= EXERCISE PROMPT =
The part below that opens with the line containing "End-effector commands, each" and closes with the line containing "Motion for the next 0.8" should be copied exactly, minus any pictures.

(Items from a dataset)
╭──
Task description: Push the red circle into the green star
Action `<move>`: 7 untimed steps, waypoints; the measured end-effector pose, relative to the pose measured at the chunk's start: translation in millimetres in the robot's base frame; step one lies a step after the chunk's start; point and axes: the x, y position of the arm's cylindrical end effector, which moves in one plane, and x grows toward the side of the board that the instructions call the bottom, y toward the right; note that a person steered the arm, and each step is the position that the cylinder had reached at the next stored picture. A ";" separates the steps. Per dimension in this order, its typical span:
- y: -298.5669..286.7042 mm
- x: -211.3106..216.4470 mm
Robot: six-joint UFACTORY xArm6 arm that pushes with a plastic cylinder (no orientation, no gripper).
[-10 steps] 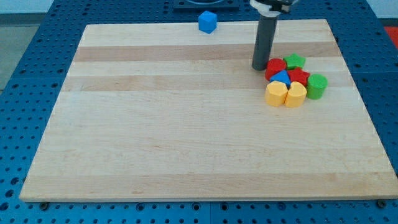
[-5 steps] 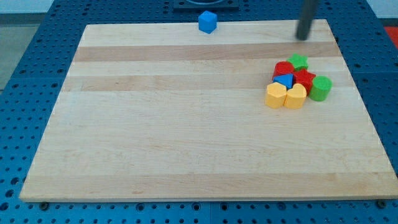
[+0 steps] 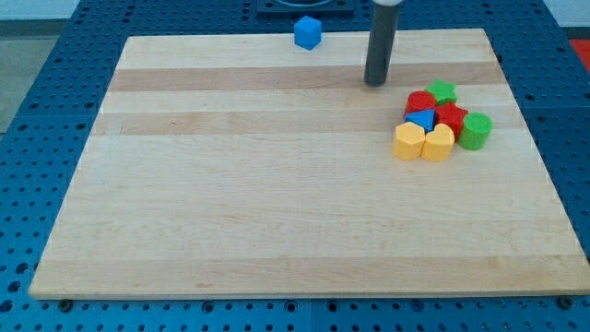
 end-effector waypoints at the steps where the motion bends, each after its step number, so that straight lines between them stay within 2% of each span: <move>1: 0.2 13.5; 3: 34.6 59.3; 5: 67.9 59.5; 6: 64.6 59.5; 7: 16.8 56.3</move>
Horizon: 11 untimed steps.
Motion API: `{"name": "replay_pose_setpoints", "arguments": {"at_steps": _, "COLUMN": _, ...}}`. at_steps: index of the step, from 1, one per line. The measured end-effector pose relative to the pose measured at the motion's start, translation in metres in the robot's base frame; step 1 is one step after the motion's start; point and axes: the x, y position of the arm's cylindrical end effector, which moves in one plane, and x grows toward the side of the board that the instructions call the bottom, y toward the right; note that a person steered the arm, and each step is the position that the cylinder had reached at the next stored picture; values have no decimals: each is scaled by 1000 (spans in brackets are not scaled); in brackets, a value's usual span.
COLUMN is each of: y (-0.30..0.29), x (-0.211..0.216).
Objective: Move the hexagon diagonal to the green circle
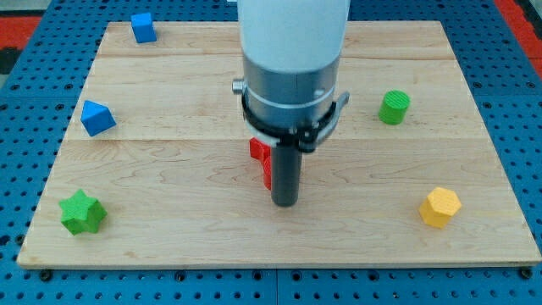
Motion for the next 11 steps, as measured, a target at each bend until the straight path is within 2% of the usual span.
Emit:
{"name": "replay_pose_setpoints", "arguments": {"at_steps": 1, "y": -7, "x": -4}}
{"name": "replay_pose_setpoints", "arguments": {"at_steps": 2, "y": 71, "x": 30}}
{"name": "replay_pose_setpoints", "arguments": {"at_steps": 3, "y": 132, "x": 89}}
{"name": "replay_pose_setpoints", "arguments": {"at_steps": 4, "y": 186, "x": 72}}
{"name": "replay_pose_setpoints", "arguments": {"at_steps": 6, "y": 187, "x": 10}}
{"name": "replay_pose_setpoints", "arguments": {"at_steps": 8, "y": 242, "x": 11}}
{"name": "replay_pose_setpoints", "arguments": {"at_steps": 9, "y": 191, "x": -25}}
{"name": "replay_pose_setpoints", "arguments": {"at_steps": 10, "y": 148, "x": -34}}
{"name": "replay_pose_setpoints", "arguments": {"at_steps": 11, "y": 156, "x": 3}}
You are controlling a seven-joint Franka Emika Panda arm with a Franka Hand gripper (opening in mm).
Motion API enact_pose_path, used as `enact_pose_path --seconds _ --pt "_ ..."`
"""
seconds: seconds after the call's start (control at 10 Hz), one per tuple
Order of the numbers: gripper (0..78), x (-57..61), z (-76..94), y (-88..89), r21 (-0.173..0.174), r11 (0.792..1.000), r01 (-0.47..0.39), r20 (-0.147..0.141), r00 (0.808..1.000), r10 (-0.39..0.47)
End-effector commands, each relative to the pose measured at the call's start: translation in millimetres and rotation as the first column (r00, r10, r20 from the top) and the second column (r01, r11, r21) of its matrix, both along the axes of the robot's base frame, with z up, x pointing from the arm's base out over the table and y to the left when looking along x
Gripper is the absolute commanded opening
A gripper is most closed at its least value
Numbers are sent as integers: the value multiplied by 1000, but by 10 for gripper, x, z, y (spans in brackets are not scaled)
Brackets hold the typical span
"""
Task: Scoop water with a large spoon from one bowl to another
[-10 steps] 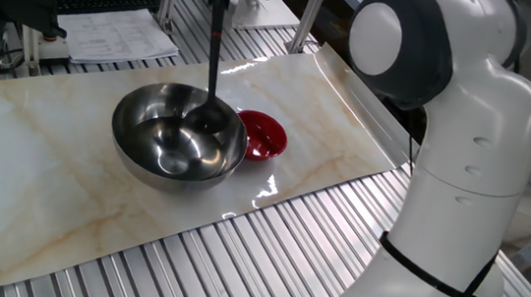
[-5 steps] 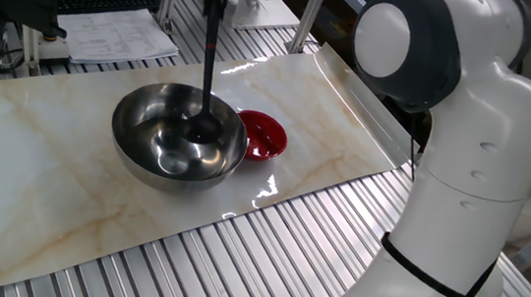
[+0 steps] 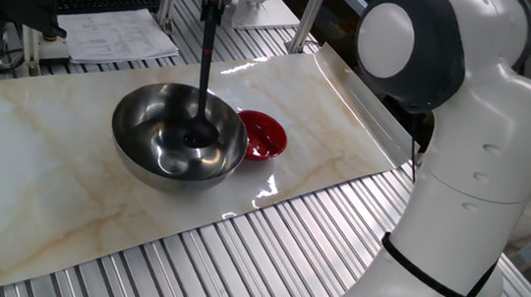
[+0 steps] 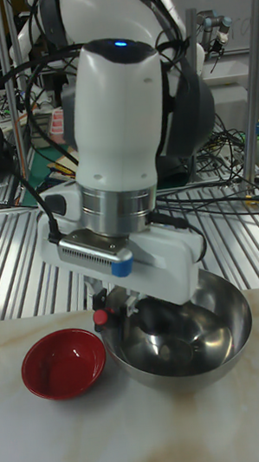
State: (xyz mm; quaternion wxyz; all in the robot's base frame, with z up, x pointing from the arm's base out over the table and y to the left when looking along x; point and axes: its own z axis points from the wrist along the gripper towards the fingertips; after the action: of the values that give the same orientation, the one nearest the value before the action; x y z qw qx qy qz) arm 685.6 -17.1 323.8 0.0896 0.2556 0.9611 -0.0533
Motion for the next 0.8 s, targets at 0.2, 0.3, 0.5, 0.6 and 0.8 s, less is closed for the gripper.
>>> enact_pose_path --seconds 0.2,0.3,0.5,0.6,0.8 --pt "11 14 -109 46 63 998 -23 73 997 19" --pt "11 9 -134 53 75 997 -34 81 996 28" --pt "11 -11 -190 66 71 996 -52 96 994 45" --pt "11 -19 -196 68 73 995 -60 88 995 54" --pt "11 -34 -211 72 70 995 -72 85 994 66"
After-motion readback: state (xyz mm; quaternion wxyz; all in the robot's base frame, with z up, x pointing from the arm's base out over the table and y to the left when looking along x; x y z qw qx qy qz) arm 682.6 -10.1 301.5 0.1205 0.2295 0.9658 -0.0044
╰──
= SOLUTION FOR THIS TASK =
End-effector commands, each relative to the pose measured at the call's start: translation in millimetres and rotation as the first column (r00, r10, r20 from the top) and the second column (r01, r11, r21) of its matrix, both along the axes of the robot's base frame, with z up, x pointing from the arm's base out over the table and y to the left when looking along x
Gripper is the absolute commanded opening
A gripper is most closed at its least value
Numbers are sent as integers: the value multiplied by 1000, but by 10 for gripper, x, z, y (spans in brackets are not scaled)
Brackets hold the typical span
"""
Task: Scoop water with a large spoon from one bowl to another
[-10 steps] 
[-5 steps] 
[+0 steps] 
[+0 steps] 
State: (xyz mm; quaternion wxyz; all in the robot's base frame, with z up, x pointing from the arm's base out over the table and y to the left when looking along x; point and axes: its own z axis points from the wrist along the gripper towards the fingertips; after the action: of the values that give the same orientation, the one nearest the value before the action; x y z qw qx qy qz) arm 685.6 -17.1 323.8 0.0896 0.2556 0.9611 -0.0533
Motion for the next 0.8 s, targets at 0.2, 0.3, 0.5, 0.6 and 0.8 s, less is closed for the gripper.

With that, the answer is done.